Higher learning institutes and businesses are cooperating more closely to match training with industry needs

Several advisory agencies have been set up in Oman with the task of creating avenues of exchange between academia and the commercial world. “Educational institutions are in continuous dialogue with industry,” Mona Fahad Al Said, assistant vice-chancellor for external cooperation at Sultan Qaboos University, told OBG. “A joint committee is working to address how the university can supply industry with the workforce and technical skills it requires in the short to medium term.” This will help universities achieve what Al Said considers one of their key roles – to prepare graduates for the real world. To do this, Oman will need to build its research and development capacity further through academic exchanges and collaborative research.

Role Of Education

At the same time, employers are becoming more aware of the potential for professional development offered by academic institutions. Collaboration between the two spheres can bring benefits to all involved, according to Mulham Al Jarf, chairman of Takatuf Oman, the human capital unit of Oman Oil Company. “We are encouraging academia to translate theoretical ideas into executable models and thereby giving companies access to the latest research results and innovative methodologies,” he said in February 2014 at a forum on links between education and industry. “This joint partnership aims to produce local Omani talent that is equipped with valuable knowledge and highly capable of excelling in a competitive work environment.” Among the outcomes of the forum was a recognition of how important it is that industry identify future workforce requirements as early as possible, and that educational institutions then use this knowledge to produce well-rounded graduates with areas of specialisation more suited to the workplace.

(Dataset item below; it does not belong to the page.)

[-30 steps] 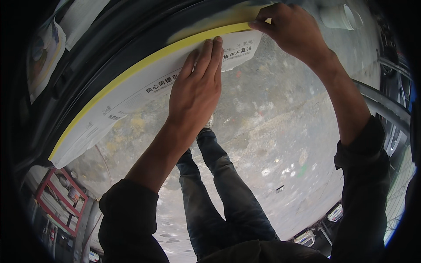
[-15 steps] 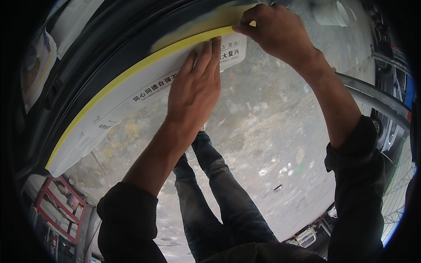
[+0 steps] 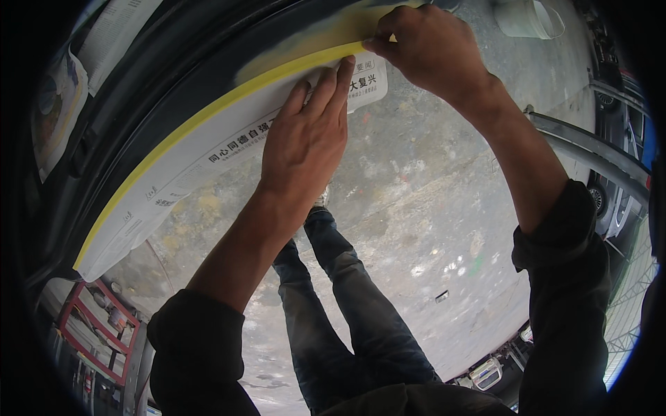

Private institutions can help with this. According to Ahmed Hassan Al Bulushi, acting dean of the Caledonian College of Engineering, “the private sector is more flexible when it comes to adapting to the market. Less bureaucracy makes private institutions more responsive to the needs of industry.” They also tend to take extra measures to differentiate themselves, especially when free to set tuition fees in a way that justifies investments in quality. “Universities in Oman are restricted when it comes to charging tuition fees,” Ahmed Al Naamany, dean of the Modern College of Business and Science, told OBG. “As the sector evolves, private campuses should have more control over prices, allowing them to distinguish themselves and raise more money, thus enabling them to offer better services and equipment and to boost retention of top professors.”

The role of private educational institutions has grown in recent years. Government data show there are 27 private universities and colleges with an enrolment of 52,115 students. Since 2000, the state has offered incentives for setting up institutes of higher education, including land grants, Customs exemptions and matching grants for private universities that cover 50% of capital, up to OR3m ($7.8m). “Private colleges review their curricula taking into consideration feedback from industry, which requires a well-rounded workforce that has soft skills as well as academic knowledge,” Maha Kobeil, dean and CEO of Majan College, told OBG.

Workforce Qualifications

Apart from the increasing demand for trained employees stemming from economic expansion – GDP is set to grow by 4% a year for the next few years – Oman’s manpower requirements are also undergoing a shift due to a change in government policy. In mid-February 2014 the minister of manpower, Sheikh Abdullah bin Nasser Al Bakri, told local media that the portion of Omani workers employed in the private sector would be raised from 61% currently to 67% over the coming years. This would mean at least 100,000 positions in the labour market would become available for nationals. Other openings are being created in the public sector: the government announced in early March 2014 that almost 500 foreign employees of the Ministry of Civil Services, mainly middle and senior level positions, will be replaced by Omanis. Around 90% of state employees are nationals, and the goal is to raise this above 95%.